**TASK TO CARRY OUT**:
When copying the data, keep every line exactly the same.

##### EXERCISE DATA

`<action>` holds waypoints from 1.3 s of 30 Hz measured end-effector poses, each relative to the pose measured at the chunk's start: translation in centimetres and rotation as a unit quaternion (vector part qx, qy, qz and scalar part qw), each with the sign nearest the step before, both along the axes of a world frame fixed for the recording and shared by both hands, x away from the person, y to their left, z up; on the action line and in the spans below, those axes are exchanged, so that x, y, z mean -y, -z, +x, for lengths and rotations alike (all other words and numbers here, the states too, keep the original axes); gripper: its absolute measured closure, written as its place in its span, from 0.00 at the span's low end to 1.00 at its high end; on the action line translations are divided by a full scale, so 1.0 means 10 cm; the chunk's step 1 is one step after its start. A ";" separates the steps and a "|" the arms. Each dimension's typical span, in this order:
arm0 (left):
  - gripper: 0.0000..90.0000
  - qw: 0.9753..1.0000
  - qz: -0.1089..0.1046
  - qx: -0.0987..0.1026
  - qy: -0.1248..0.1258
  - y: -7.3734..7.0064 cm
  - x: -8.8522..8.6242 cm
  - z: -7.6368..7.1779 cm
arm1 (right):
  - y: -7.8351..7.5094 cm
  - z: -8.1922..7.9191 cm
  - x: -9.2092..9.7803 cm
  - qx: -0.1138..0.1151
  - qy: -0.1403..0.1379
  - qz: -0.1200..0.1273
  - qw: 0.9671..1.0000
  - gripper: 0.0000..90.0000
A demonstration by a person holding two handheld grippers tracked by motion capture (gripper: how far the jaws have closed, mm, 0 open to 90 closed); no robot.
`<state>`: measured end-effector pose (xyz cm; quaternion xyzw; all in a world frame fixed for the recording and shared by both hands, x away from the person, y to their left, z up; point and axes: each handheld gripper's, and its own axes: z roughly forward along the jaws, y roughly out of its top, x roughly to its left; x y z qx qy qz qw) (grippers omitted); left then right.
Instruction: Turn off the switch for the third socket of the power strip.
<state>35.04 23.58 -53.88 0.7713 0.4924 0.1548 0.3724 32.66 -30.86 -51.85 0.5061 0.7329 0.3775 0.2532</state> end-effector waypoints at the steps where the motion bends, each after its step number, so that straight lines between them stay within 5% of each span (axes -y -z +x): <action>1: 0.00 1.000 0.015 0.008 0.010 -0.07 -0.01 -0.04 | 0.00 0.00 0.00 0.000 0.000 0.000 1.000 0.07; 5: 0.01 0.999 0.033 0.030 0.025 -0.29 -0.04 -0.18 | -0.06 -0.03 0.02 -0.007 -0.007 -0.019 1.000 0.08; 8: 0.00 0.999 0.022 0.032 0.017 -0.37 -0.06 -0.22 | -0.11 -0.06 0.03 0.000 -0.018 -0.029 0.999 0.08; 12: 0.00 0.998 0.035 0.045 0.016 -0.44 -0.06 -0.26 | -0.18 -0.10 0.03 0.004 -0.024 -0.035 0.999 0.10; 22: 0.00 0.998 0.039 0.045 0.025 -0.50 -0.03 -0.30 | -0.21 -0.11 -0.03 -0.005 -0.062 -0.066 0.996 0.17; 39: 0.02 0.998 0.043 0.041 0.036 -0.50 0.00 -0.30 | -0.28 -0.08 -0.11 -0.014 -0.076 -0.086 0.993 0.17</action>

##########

**RESPONSE TO THE EXERCISE**:
`<action>` holds waypoints from 1.3 s of 30 Hz measured end-effector poses, each relative to the pose measured at the chunk's start: translation in centimetres and rotation as a unit quaternion (vector part qx, qy, qz and scalar part qw), each with the sign nearest the step before, both along the axes of a world frame fixed for the recording and shared by both hands, x away from the person, y to their left, z up; on the action line and in the spans below, those axes are exchanged, so that x, y, z mean -y, -z, +x, for lengths and rotations alike (all other words and numbers here, the states too, keep the original axes); gripper: its absolute measured closure, written as its place in its span, from 0.00 at the span's low end to 1.00 at its high end; on the action line translations are divided by a full scale, so 1.0 means 10 cm; the chunk's step 1 is one step after its start. A ";" separates the steps and a "|" the arms. Each dimension's typical span, in this order:
arm0 (left):
  - gripper: 0.0000..90.0000
  - qw: 0.9753..1.0000
  - qz: -0.1089..0.1046
  - qx: -0.0987..0.1026
  - qy: -0.1248..0.1258
  - y: -7.3734..7.0064 cm
  - x: -8.8522..8.6242 cm
  - z: -7.6368..7.1779 cm
arm1 (right):
  - y: -7.8351..7.5094 cm
  - z: -8.1922..7.9191 cm
  - x: -9.2092..9.7803 cm
  - qx: -0.1138..0.1151
  - qy: -0.1403..0.1379
  - qz: -0.1200..0.1273
  - qw: 0.9671..1.0000
  - gripper: 0.0000..90.0000
A demonstration by a person holding two handheld grippers tracked by motion capture (gripper: how far the jaws have closed, mm, 0 open to 90 closed); no robot.
`<state>`: measured end-effector pose (xyz cm; quaternion xyzw; all in a world frame fixed for the recording and shared by both hands, x away from the person, y to their left, z up; point and axes: each handheld gripper's, and its own axes: z roughly forward along the jaws, y roughly out of its top, x roughly to its left; x y z qx qy qz qw) (grippers omitted); left then right.
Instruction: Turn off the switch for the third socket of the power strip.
<state>35.04 23.58 -53.88 0.7713 0.4924 0.1548 0.3724 32.66 -30.86 -51.85 0.5061 0.7329 0.3775 0.2532</state> end-effector waypoints at the steps where the motion bends, each after its step number, so that straight lines between them stay within 5% of each span (axes -y -z +x): <action>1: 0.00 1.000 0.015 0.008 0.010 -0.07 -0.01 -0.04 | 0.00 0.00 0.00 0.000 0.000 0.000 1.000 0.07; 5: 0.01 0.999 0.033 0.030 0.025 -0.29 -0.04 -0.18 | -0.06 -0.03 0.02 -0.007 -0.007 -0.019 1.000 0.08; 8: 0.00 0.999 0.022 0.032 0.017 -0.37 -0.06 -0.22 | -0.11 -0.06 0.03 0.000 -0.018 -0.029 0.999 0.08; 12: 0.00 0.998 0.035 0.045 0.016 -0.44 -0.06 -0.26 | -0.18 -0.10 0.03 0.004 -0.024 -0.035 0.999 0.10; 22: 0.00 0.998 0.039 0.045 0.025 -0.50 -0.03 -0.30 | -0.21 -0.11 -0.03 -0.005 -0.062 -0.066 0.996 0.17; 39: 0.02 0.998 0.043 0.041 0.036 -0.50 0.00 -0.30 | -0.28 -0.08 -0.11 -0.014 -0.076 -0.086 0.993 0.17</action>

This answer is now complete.